Remix.run Logo
miki123211 5 days ago

Most of the improvements in this model, basically everything except the longer context, image understanding and better pricing, are basically things that reinforcement learning (without human feedback) should be good at.

Getting better at code is something you can verify automatically, same for diff formats and custom response formats. Instruction following is also either automatically verifiable, or can be verified via LLM as a judge.

I strongly suspect that this model is a GPT-4.5 (or GPT-5???) distill, with the traditional pretrain -> SFT -> RLHF pipeline augmented with an RLVR stage, as described in Lambert et al[1], and a bunch of boring technical infrastructure improvements sprinkled on top.

[1] https://arxiv.org/abs/2411.15124

clbrmbr 5 days ago | parent [-]

If so, the loss of fidelity versus 4.5 is really noticeable and a loss for numerous applications. (Finding a vegan restaurant in a random city neighborhood, for example.)

weird-eye-issue 5 days ago | parent [-]

In your example the LLM should not be responsible for that directly.
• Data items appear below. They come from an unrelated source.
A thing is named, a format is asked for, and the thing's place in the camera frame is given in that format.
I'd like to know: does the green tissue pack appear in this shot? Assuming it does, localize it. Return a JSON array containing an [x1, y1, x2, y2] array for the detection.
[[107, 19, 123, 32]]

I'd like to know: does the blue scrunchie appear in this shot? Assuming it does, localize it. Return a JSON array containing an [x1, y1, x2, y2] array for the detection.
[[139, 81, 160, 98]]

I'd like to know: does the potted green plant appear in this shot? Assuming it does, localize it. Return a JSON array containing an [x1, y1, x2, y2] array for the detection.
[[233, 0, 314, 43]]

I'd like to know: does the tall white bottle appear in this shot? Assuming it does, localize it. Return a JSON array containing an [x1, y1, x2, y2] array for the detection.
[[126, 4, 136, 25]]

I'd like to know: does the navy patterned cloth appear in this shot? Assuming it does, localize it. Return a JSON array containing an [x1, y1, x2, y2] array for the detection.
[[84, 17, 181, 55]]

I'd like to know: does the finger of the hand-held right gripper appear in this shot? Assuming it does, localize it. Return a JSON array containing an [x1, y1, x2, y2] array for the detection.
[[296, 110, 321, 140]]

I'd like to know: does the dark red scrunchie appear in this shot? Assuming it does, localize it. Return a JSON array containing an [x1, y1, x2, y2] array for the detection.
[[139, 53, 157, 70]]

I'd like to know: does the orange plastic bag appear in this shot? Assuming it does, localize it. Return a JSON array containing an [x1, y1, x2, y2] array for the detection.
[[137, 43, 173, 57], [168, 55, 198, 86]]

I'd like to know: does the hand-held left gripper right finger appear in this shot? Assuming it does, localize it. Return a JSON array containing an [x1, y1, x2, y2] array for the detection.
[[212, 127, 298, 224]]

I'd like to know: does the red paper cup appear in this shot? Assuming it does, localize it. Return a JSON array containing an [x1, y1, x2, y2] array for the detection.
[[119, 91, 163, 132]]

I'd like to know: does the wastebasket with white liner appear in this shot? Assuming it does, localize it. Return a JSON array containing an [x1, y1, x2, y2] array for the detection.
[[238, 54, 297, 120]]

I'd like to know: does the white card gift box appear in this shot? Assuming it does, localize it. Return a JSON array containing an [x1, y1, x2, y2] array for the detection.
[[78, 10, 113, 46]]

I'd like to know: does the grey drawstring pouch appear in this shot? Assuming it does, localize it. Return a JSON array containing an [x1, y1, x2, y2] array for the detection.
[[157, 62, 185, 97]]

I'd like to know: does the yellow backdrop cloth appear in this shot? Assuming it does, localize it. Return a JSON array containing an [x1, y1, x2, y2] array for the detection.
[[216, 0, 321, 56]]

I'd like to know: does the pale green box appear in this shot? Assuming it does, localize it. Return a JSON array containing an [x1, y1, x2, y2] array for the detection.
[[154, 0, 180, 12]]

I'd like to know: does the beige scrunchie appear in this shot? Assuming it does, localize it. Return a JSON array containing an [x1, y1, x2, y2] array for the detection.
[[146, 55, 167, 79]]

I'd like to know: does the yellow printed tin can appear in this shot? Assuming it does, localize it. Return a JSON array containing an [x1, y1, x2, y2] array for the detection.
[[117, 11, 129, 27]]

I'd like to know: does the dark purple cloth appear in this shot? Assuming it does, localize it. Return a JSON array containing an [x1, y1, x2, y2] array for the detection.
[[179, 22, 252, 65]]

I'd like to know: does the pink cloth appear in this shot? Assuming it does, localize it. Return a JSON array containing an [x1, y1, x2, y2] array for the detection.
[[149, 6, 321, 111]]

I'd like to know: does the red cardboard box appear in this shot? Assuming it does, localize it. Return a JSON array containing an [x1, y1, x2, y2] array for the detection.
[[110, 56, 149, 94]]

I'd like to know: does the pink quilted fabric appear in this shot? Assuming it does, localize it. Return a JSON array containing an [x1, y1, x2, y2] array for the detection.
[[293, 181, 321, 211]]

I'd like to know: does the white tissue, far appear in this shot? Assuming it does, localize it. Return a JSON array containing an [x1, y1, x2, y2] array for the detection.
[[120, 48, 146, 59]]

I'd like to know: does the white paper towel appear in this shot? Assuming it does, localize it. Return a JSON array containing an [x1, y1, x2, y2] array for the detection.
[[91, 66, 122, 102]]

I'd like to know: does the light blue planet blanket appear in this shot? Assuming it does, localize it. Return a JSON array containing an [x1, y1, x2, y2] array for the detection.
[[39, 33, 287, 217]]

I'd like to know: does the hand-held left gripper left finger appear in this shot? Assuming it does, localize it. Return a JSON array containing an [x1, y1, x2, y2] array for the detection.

It should be calling out to an API or search results to get accurate and up-to-date information (relatively speaking) and then use that context to generate a response

clbrmbr 5 days ago | parent [-]

You should actually try it. The really big models (4 and 4.5, sadly not 4o) have truly breathtaking ability to dig up hidden gems that have a really low profile on the internet. The recommendations also seem to cut through all the SEO and review manipulation and deliver quality recommendations. It really all can be in one massive model.